*Exercise brief*: Count how many lines in this material contain "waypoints". The answer is that number alone.

....

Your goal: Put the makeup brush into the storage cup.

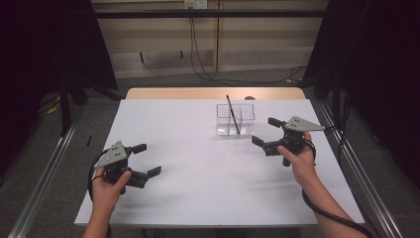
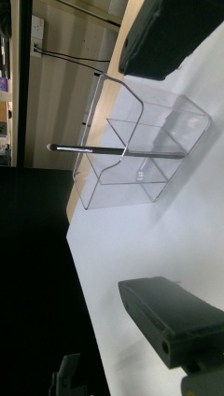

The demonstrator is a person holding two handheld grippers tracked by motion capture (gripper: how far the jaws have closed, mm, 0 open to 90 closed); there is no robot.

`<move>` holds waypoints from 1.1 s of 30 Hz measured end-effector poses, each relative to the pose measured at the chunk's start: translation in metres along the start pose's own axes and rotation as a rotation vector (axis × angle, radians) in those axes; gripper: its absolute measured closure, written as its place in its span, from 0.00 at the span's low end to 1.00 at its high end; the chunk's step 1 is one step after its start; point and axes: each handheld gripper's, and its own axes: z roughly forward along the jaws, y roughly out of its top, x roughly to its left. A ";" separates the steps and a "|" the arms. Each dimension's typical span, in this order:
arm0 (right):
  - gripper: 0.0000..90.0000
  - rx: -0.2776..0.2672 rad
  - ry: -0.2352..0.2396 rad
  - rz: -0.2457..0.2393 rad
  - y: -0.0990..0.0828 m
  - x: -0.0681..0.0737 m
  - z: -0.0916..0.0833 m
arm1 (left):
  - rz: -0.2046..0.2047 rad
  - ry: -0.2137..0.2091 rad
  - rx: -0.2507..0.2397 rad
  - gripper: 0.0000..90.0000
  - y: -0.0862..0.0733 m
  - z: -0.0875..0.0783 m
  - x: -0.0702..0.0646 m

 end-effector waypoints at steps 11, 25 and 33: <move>0.00 -0.003 0.004 0.000 -0.007 0.002 -0.012 | -0.003 0.000 -0.002 0.01 0.000 0.001 0.000; 0.00 0.026 0.007 -0.022 -0.019 0.004 -0.024 | 0.003 -0.002 0.006 0.01 0.000 0.001 0.000; 0.00 0.023 0.002 -0.023 -0.021 0.005 -0.032 | 0.003 -0.003 0.005 0.01 -0.001 0.001 0.000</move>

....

*Answer to this problem*: 2